Required work:
Identify all lines in the listing that include the word "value", and copy them out.

Data extract:

Start of Block

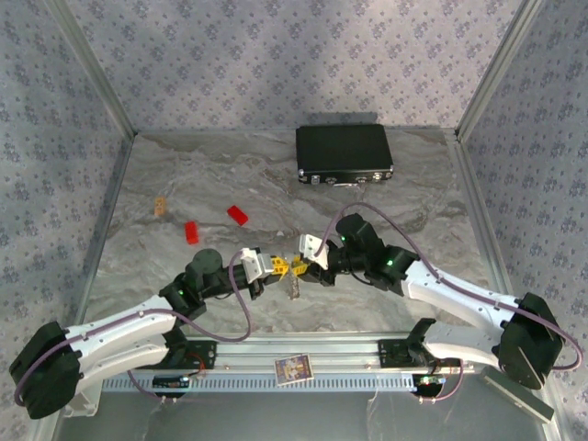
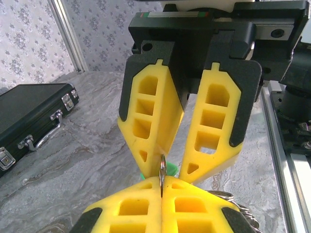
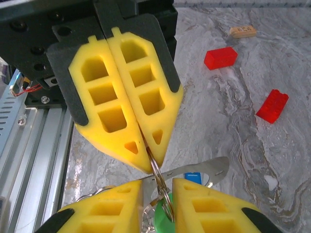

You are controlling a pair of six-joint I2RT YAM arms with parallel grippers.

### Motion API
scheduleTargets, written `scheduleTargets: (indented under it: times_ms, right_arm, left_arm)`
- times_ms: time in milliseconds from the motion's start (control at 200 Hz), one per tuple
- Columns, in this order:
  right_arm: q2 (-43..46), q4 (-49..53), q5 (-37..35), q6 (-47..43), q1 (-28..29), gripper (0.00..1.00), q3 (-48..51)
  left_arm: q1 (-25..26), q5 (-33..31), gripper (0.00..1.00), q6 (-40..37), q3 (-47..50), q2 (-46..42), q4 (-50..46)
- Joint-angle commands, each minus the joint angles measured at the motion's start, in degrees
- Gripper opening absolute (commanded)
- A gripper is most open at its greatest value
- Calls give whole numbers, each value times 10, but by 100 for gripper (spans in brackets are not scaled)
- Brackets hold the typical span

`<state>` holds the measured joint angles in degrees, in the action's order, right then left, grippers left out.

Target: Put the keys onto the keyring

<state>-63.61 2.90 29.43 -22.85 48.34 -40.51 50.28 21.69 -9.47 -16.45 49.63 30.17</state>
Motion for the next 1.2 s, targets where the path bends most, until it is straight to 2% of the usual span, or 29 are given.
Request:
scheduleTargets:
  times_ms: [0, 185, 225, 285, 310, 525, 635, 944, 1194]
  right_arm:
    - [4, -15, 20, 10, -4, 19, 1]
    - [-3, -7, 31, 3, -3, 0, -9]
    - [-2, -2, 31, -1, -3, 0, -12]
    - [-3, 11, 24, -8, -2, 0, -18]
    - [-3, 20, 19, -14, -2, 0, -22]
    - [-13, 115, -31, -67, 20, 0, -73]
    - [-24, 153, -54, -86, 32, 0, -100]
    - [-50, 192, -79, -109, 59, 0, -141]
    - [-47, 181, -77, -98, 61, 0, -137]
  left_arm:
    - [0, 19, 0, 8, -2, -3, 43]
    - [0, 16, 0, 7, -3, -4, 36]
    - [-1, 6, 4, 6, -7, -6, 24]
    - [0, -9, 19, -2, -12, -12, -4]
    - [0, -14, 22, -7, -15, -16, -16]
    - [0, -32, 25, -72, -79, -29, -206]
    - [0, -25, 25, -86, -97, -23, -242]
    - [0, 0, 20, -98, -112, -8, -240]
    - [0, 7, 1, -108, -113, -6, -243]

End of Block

Answer section:
- A gripper is most open at its greatest value
- Calls give whole numbers, each value times 10, but by 100 for gripper (spans in brackets are not scaled)

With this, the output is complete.